(What to do): From the opening line of the records through the line bearing "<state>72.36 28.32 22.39", set down every line exactly.

====== Record excerpts

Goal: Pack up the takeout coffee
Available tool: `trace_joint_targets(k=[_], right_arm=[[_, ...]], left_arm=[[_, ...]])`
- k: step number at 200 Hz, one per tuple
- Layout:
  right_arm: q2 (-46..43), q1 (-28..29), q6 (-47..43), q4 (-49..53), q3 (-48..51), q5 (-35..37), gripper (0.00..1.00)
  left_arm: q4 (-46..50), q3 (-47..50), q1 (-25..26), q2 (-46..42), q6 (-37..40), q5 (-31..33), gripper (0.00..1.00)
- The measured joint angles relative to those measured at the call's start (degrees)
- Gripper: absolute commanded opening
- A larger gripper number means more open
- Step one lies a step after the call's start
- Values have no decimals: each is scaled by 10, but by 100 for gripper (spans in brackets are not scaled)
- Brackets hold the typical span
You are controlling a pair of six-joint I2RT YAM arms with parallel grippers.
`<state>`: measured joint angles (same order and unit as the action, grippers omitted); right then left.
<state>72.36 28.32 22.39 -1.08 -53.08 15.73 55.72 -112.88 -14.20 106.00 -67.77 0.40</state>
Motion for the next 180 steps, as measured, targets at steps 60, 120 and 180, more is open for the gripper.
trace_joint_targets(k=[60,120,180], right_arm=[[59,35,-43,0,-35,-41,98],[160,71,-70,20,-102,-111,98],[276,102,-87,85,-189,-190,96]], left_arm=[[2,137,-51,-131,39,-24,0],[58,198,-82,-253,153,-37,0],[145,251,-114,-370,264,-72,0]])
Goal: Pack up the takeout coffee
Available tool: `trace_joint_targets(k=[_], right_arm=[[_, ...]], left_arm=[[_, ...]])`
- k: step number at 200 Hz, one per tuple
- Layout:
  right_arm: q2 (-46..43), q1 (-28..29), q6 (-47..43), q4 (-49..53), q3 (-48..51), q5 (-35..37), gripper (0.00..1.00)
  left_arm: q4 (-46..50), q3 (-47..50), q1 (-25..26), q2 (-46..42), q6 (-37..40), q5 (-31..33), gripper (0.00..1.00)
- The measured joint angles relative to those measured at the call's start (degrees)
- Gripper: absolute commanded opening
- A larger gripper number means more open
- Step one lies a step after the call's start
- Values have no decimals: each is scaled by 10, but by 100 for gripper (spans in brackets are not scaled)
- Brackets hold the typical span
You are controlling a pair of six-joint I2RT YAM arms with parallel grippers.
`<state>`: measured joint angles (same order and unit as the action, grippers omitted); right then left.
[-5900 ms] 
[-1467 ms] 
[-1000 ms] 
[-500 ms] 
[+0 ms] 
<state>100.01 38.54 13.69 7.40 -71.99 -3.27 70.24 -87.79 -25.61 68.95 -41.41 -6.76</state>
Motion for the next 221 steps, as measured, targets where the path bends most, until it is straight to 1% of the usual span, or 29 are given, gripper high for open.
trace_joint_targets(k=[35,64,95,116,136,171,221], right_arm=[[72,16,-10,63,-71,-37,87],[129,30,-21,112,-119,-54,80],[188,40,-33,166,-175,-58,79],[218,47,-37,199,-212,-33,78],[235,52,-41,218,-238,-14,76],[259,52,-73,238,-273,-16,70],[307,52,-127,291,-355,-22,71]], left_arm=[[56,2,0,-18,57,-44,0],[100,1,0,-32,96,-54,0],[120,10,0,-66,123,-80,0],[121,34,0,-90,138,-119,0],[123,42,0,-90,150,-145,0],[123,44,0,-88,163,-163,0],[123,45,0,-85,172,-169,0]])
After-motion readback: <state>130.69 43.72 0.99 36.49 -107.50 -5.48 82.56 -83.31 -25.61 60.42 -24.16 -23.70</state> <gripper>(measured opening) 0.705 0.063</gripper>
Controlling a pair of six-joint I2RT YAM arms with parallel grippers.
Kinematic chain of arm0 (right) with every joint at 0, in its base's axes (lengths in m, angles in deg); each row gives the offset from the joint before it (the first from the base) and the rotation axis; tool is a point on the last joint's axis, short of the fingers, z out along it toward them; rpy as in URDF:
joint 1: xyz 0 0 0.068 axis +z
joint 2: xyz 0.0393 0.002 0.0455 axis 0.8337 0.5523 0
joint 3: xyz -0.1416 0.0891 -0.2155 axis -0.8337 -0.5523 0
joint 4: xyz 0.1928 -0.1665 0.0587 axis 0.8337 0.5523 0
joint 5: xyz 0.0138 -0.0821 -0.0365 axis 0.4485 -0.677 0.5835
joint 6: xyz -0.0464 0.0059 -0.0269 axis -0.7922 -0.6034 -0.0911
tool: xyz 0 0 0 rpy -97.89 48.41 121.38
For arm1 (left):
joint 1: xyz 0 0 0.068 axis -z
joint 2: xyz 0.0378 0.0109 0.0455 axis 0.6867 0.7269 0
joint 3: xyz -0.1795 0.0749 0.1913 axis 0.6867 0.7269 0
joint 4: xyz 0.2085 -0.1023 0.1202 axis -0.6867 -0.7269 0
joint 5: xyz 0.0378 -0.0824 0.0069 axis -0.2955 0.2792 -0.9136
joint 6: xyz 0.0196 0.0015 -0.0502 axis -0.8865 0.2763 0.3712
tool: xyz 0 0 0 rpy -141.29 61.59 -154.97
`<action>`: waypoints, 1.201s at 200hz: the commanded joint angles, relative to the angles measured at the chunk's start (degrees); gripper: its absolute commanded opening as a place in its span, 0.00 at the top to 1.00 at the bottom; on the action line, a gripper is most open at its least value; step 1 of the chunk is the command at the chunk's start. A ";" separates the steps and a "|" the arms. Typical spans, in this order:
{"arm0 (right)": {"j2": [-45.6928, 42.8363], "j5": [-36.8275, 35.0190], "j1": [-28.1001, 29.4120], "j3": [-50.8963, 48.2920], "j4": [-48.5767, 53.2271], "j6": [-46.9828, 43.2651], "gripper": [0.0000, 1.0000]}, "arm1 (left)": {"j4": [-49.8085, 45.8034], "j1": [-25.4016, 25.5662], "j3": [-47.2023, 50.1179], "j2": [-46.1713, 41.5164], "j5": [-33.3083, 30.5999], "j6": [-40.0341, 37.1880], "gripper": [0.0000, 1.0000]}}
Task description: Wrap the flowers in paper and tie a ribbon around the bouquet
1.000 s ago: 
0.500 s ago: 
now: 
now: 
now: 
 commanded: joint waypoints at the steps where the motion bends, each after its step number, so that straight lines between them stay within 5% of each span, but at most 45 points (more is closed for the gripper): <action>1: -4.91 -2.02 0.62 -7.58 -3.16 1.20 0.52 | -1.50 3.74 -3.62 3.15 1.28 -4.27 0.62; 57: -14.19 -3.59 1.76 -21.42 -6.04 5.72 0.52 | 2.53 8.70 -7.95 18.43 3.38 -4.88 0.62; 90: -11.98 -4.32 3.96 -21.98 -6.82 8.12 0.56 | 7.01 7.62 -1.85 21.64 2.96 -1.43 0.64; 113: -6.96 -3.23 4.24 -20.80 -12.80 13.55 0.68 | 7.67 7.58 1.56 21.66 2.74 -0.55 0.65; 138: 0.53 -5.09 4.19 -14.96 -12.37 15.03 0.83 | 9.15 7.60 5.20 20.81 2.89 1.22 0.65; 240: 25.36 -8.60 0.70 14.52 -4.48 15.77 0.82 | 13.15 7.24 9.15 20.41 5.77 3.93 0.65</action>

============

(Answer section):
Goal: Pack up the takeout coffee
Available tool: `trace_joint_targets(k=[_], right_arm=[[_, ...]], left_arm=[[_, ...]])`
- k: step number at 200 Hz, one per tuple
- Layout:
  right_arm: q2 (-46..43), q1 (-28..29), q6 (-47..43), q4 (-49..53), q3 (-48..51), q5 (-35..37), gripper (0.00..1.00)
  left_arm: q4 (-46..50), q3 (-47..50), q1 (-25..26), q2 (-46..42), q6 (-37..40), q5 (-31..33), gripper (0.00..1.00)
- The measured joint angles relative to those measured at the call's start (degrees)
- Gripper: absolute commanded opening
- A larger gripper number means more open
- Step one lies a step after the call's start
- Values have no decimals: each is scaled by 10, but by 100 for gripper (spans in brackets are not scaled)
- Brackets hold the typical span
You are controlling a pair of six-joint I2RT YAM arms with parallel grippers.
`<state>`: measured joint angles (same order and unit as the action, grippers omitted); right then left.
<state>72.36 28.32 22.39 -1.08 -53.08 15.73 55.72 -112.88 -14.20 106.00 -67.77 0.40</state>

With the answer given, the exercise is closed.